Anyway, that’s my rant. I hope you enjoyed it.
If you liked this post, you might enjoy my poker blog as well. And, you might want to follow me on Twitter or subscribe to this blog’s RSS feed. I’ve got a lot of posts in the pipeline–They’re all just about almost done–but I’m incredibly busy at the moment, so the gap between almost done and done is a big one.

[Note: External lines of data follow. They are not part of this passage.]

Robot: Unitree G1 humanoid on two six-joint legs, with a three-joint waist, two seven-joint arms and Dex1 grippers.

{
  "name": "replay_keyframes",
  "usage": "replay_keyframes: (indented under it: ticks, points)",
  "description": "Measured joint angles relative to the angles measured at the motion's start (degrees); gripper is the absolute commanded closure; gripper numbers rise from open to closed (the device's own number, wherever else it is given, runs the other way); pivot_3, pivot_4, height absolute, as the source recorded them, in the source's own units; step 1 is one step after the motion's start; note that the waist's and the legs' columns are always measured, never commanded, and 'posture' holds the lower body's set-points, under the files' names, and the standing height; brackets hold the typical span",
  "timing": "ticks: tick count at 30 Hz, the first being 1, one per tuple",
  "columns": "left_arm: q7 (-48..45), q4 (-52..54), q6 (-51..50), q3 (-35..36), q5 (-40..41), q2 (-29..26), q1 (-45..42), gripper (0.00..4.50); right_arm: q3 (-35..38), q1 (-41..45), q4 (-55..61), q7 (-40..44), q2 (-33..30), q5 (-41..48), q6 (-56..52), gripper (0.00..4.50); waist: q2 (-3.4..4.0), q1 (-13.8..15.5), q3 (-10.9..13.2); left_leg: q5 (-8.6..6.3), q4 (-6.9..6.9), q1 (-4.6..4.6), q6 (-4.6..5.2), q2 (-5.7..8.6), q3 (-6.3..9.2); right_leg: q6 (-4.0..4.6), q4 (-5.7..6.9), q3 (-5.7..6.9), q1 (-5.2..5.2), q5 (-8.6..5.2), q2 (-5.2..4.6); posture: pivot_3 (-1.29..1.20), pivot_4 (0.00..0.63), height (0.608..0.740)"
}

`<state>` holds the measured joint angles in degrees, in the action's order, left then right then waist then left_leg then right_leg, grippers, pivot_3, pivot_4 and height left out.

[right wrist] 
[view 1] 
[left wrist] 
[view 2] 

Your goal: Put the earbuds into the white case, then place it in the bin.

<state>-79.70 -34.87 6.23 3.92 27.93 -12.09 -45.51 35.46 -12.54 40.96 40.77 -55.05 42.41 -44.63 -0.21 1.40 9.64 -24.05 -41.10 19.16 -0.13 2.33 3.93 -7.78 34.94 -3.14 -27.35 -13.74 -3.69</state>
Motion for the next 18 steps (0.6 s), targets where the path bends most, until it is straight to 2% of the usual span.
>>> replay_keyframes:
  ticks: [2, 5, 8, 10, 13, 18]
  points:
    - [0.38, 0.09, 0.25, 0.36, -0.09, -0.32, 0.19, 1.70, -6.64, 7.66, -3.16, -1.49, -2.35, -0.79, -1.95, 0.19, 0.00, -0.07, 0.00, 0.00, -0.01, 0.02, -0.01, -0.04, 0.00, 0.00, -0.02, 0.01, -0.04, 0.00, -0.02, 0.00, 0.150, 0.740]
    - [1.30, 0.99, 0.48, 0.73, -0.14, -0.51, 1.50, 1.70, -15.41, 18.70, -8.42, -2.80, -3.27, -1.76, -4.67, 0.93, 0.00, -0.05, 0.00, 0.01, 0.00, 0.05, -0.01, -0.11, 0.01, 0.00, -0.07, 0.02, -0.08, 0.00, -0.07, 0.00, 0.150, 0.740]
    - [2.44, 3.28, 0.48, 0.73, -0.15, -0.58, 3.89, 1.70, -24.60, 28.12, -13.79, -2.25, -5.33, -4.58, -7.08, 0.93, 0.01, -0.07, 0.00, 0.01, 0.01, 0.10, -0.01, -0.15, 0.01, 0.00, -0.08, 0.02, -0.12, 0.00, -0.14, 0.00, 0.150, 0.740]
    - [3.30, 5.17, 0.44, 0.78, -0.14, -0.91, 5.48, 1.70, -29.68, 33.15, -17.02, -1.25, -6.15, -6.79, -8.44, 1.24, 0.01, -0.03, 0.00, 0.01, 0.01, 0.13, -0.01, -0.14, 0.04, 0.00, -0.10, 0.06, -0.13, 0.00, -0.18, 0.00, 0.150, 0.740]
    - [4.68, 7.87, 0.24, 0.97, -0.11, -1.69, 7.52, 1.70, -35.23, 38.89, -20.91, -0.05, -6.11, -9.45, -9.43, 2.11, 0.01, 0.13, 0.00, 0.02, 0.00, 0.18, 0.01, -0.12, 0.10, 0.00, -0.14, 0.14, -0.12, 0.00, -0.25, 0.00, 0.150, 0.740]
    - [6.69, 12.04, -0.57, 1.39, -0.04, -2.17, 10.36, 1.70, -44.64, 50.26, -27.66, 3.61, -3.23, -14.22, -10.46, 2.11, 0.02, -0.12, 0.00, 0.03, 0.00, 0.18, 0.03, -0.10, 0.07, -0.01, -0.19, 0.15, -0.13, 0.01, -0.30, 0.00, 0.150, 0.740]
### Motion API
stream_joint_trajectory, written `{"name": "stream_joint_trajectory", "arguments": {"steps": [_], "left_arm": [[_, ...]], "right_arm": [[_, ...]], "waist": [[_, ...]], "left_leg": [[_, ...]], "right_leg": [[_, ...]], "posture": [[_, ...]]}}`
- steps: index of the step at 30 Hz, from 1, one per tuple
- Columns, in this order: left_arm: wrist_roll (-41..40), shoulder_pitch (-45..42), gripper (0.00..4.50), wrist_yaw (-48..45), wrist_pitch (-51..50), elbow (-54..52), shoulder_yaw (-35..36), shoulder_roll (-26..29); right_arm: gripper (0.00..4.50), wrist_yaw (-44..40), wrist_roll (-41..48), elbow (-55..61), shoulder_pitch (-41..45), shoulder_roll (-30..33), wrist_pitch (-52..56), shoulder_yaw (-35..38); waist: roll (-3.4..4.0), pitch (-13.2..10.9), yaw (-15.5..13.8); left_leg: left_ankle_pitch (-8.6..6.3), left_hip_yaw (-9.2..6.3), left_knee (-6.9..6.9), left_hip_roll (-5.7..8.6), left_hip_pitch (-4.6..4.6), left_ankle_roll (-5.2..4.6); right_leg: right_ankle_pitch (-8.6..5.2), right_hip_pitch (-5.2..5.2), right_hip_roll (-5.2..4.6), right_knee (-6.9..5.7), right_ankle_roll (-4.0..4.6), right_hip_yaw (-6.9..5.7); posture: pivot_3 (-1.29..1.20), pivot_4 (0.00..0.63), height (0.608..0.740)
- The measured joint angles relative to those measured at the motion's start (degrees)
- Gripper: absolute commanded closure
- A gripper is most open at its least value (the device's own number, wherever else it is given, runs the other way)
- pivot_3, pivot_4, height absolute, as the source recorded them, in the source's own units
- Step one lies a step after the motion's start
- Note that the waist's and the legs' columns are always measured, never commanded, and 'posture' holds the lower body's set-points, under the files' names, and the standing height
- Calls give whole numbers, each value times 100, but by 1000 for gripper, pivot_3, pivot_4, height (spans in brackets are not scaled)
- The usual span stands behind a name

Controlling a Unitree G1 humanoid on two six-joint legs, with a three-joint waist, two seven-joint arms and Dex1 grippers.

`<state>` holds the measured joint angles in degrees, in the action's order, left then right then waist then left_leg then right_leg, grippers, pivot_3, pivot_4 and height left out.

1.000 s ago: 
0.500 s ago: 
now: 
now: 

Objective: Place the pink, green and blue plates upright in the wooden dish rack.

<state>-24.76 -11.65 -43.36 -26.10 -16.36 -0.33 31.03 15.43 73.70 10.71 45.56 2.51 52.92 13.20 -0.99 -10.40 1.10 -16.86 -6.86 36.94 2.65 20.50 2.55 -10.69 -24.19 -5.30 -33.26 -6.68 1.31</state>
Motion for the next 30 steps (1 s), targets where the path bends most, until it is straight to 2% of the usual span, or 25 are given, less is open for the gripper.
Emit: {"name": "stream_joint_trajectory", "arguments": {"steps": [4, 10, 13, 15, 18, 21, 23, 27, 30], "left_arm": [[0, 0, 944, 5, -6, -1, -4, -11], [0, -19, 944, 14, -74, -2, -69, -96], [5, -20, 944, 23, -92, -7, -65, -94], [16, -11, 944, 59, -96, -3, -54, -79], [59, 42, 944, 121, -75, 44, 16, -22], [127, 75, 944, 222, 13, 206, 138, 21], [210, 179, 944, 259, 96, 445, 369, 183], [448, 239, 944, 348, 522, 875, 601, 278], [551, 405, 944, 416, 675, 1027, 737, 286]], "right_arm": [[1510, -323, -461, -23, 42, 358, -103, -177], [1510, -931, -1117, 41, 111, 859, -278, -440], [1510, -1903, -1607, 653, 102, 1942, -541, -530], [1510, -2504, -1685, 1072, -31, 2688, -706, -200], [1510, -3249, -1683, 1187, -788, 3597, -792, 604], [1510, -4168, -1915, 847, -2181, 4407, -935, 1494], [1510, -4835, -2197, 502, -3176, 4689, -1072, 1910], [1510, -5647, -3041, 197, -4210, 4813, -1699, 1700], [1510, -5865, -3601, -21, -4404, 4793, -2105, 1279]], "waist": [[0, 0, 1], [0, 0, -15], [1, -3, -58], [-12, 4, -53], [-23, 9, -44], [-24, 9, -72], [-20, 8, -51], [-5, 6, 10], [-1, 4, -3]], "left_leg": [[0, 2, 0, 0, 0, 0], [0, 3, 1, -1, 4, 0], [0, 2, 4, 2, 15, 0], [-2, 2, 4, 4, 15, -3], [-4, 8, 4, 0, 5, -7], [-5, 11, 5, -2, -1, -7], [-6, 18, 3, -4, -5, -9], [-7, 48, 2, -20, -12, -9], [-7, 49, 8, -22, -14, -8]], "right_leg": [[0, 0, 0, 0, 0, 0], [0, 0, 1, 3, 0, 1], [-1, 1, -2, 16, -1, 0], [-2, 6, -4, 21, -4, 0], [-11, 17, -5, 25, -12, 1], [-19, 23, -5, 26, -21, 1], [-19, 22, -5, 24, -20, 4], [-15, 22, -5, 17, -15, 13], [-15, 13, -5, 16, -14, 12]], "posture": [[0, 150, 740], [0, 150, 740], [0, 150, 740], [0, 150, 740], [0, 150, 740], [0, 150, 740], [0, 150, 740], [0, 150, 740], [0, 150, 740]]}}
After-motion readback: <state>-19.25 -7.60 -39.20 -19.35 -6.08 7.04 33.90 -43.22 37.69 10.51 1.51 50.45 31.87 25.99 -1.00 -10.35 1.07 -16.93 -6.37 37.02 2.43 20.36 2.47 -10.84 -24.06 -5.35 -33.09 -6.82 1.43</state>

There’s a reason we sometimes still program with good ‘ol Fortran 77 and it is that the way some calculations are done, are extremely slow in Python. C’s numerical recipes are good, but almost nothing comes close to F77 when it comes to basic calculations, because at the time each microsecond saved was immensely important. It’s sad that amazing libraries like scipy sometimes take 10x longer to do a filtering or something like that, because they are not optimized and just brute force it – so many more clever ways of doing it (a la Hacker’s Handbook). They know about it and if you, the audience can contribute, they would be thankful. “Unfortunately”, computers are so fast, that almost nobody notices, except people at the root of the problem.
Anyway, rant over, but something to consider when calculating computation times, especially if you’re using libraries.
I don’t think scipy brute forces very much that it doesn’t need to. It’s pretty sophisticated WRT using optimal asymptotic run-time algorithms. Python is very slow in general, of course–There’s a big sacrifice because it’s interpreted as opposed to compiled, and many of its data structures are inherently slow. But, the slowdowns are of course constant factor increases, not changes in the underlying asymptotic run-time of the function.
Anyway, I used Python because (1) It’s awesome and my default for everything and (2) The timeit module is amazing. If I wanted to write a post about the fastest possible run-time for things, I would’ve used C (because I’m not badass enough to know F77), but for relative run-time, Python with timeit is pretty sick.